- [Data excerpts]
⁂

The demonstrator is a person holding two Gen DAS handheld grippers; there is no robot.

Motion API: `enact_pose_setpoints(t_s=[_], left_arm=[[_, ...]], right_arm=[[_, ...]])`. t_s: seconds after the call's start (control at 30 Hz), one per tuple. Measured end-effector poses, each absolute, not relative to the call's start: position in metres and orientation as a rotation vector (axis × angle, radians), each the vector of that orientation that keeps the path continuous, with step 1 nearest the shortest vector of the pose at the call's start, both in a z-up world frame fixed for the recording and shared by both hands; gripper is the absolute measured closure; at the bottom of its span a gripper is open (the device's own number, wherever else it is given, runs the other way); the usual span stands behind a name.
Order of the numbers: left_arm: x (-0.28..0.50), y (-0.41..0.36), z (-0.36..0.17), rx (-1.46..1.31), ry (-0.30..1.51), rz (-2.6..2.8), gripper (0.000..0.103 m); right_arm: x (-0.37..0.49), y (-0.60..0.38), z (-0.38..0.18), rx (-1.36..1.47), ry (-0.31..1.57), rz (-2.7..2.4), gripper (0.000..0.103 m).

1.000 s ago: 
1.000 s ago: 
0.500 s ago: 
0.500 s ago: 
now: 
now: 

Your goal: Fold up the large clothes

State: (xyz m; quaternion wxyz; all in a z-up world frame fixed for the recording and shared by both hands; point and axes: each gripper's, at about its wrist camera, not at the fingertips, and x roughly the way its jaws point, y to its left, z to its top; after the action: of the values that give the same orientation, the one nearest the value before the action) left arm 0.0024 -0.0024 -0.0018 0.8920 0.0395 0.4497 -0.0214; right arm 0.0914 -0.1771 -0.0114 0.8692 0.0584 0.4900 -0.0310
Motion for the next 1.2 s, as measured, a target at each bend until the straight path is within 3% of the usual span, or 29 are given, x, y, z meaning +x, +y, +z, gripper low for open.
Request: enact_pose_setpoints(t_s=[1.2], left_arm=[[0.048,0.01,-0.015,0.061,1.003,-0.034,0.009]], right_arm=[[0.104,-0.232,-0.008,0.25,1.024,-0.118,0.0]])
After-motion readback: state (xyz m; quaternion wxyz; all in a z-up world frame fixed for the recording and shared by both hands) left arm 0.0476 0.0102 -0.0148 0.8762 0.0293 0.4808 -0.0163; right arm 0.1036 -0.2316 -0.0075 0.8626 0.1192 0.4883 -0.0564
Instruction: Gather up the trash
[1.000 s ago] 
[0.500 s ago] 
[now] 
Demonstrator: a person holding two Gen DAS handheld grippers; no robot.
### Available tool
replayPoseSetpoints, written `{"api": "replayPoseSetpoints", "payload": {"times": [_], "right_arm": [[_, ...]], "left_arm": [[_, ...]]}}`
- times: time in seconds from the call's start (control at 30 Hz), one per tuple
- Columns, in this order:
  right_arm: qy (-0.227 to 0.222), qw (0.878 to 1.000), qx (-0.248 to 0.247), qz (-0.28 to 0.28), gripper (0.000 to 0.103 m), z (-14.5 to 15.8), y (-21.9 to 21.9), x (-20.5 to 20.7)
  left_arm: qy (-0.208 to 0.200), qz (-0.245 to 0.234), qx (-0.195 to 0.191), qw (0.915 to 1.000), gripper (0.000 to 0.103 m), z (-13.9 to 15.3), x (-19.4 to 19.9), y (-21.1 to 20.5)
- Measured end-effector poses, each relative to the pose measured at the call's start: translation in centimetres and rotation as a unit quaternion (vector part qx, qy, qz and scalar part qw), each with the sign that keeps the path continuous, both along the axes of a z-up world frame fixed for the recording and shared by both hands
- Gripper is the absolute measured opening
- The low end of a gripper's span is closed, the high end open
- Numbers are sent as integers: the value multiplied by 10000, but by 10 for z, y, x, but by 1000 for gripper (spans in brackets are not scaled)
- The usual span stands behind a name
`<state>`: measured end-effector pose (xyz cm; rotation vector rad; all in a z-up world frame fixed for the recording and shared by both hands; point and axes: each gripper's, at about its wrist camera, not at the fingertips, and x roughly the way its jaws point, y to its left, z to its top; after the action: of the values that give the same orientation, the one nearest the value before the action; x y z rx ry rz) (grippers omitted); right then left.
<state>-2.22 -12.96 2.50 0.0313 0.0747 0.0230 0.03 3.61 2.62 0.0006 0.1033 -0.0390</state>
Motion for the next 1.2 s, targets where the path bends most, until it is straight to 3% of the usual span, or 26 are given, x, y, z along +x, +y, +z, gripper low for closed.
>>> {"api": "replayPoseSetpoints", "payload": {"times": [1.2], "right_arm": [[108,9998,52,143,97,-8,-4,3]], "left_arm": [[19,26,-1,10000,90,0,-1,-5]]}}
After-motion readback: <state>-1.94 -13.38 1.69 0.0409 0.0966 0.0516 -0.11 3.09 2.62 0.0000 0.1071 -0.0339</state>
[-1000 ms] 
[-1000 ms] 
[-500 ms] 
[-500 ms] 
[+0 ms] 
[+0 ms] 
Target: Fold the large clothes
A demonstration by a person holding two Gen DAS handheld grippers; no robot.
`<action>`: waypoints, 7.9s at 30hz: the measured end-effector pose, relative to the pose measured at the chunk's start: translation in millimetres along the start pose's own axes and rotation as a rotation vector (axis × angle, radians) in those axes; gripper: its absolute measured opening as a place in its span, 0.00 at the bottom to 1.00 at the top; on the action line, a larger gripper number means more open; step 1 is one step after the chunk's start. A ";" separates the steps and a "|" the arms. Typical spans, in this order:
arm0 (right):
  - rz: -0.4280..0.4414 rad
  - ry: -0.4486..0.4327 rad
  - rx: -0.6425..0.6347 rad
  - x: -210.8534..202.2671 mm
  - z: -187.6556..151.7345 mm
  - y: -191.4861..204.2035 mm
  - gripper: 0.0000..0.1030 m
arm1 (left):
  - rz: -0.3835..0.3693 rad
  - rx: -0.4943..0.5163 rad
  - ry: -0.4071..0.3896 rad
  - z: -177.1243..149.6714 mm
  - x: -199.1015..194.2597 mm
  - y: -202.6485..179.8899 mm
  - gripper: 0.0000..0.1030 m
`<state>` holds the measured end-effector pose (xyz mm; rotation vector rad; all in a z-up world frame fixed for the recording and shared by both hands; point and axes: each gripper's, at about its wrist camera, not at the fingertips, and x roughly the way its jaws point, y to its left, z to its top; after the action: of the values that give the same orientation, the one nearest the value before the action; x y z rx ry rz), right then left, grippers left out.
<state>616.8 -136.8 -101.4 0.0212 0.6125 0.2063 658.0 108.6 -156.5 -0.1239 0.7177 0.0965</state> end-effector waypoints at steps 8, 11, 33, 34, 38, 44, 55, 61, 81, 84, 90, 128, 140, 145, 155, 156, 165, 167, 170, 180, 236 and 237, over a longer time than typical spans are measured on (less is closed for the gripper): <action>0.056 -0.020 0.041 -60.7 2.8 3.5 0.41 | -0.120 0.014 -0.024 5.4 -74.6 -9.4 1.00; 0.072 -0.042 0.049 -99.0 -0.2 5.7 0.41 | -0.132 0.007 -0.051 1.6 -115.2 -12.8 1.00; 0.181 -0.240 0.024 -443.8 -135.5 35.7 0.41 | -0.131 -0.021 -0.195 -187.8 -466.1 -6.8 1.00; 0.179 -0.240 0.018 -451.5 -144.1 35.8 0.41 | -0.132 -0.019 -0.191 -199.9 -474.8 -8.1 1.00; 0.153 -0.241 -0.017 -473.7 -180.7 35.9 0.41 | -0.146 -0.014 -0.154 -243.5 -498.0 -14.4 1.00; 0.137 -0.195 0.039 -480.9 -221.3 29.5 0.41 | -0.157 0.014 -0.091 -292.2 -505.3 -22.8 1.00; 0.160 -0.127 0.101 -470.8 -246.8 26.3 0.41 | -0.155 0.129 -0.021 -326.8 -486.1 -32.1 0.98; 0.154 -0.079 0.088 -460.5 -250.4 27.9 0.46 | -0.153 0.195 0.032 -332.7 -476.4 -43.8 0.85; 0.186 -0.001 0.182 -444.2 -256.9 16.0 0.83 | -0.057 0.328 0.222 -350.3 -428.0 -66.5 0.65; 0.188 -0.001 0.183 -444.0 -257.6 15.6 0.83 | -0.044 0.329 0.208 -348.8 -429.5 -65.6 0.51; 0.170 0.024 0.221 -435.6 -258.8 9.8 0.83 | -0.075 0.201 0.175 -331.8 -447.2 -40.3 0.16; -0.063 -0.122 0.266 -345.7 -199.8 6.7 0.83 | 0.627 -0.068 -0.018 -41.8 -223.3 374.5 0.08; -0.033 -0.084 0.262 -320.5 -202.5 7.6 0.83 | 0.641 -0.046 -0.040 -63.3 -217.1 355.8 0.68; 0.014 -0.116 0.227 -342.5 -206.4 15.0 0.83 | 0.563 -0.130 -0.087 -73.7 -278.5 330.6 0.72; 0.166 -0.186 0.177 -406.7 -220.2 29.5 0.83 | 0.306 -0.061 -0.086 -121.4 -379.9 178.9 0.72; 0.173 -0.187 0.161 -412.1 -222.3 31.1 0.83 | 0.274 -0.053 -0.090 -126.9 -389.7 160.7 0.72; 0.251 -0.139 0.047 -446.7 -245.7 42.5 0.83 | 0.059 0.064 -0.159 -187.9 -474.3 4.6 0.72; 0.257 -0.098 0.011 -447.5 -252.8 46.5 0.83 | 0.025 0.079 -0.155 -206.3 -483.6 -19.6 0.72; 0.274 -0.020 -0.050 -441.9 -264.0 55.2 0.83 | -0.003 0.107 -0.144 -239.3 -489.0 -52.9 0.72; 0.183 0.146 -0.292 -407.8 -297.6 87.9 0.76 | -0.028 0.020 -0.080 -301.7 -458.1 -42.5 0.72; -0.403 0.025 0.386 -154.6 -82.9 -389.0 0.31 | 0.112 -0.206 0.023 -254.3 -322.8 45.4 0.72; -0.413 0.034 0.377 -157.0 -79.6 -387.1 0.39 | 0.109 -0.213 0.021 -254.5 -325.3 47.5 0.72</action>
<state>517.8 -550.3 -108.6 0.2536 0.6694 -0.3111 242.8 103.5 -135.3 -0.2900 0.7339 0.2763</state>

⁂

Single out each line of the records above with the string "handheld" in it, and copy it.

- [Reply]
The demonstrator is a person holding two Gen DAS handheld grippers; there is no robot.
Demonstrator: a person holding two Gen DAS handheld grippers; no robot.
A demonstration by a person holding two Gen DAS handheld grippers; no robot.

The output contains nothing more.